All other manufacturers selling HDTVs -- including Mitsubishi, Panasonic, Philips, Sony and Thomson -- make sets that meet all the requirements. Thomson, which makes RCA and Proscan televisions, sells two models that have
the same problem as the square-screen Toshiba and Hitachi models. But Thomson does not market those sets as HDTVs.

Hitachi and Toshiba have argued that the rule did not apply to their sets because an earlier agreement referred to ``complete products or systems.'' Their televisions are technically digital monitors, meaning they require a
separate digital tuner box to receive HDTV.
After months of discussion and debate, the video board of the Consumer Electronics Association voted on Thursday to revise the agreement to close the ``loophole they had been using,'' one member of the board said.
``It was a good-faith effort to make sure consumers know what they are buying,'' said Gary Shapiro, head of the association.

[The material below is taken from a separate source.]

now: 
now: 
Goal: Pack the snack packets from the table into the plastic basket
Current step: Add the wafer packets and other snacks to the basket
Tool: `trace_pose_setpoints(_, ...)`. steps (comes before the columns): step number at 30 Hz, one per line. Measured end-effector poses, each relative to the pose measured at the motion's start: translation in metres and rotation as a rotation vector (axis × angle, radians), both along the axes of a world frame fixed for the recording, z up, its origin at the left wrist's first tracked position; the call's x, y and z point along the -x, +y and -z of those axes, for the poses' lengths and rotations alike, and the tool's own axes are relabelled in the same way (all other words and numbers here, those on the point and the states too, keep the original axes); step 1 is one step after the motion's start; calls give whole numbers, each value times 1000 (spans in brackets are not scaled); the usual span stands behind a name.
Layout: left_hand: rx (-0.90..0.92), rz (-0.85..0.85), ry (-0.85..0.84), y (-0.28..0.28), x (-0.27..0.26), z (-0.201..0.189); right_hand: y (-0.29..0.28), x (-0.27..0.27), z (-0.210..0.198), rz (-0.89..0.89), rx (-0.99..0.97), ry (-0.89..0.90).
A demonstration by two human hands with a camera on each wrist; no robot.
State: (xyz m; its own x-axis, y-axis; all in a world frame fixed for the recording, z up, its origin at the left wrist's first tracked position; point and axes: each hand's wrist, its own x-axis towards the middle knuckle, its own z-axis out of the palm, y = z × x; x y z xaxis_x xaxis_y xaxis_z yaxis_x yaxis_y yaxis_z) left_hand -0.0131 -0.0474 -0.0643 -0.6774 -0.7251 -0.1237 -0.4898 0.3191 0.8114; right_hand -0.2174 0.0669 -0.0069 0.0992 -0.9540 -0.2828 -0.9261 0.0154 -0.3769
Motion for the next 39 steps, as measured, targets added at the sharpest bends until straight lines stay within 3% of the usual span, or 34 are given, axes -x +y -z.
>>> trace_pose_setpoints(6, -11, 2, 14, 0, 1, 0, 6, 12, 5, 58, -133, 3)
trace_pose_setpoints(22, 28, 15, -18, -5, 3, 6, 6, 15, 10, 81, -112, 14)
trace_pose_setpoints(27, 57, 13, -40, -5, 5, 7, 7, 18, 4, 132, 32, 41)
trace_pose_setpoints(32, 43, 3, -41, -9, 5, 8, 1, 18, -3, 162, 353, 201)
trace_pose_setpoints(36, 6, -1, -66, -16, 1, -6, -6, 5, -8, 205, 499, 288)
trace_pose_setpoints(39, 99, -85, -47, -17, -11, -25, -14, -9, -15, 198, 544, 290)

The association's solution was simply to expand the definition to monitors as well as ``complete products or systems.'' The board vote was 6-3 in favor of the modification. Toshiba, Hitachi and Thomson voted against it.
Dave Arland, a spokesman for Thomson, said Thomson's leaders believed the definition should be even more specific.

Toshiba and Hitachi also make wide-screen models that meet the industry standard. And anyone buying the square-screen televisions in question will find that they present a picture that is notably better than a conventional
television can offer. But the resolution will never be as sharp as that of fully compliant models.

Bennett, the Hitachi executive vice president who is a member of the panel that voted on Thursday, argued then and in an interview Friday that the vote was not valid because there was not a proper quorum.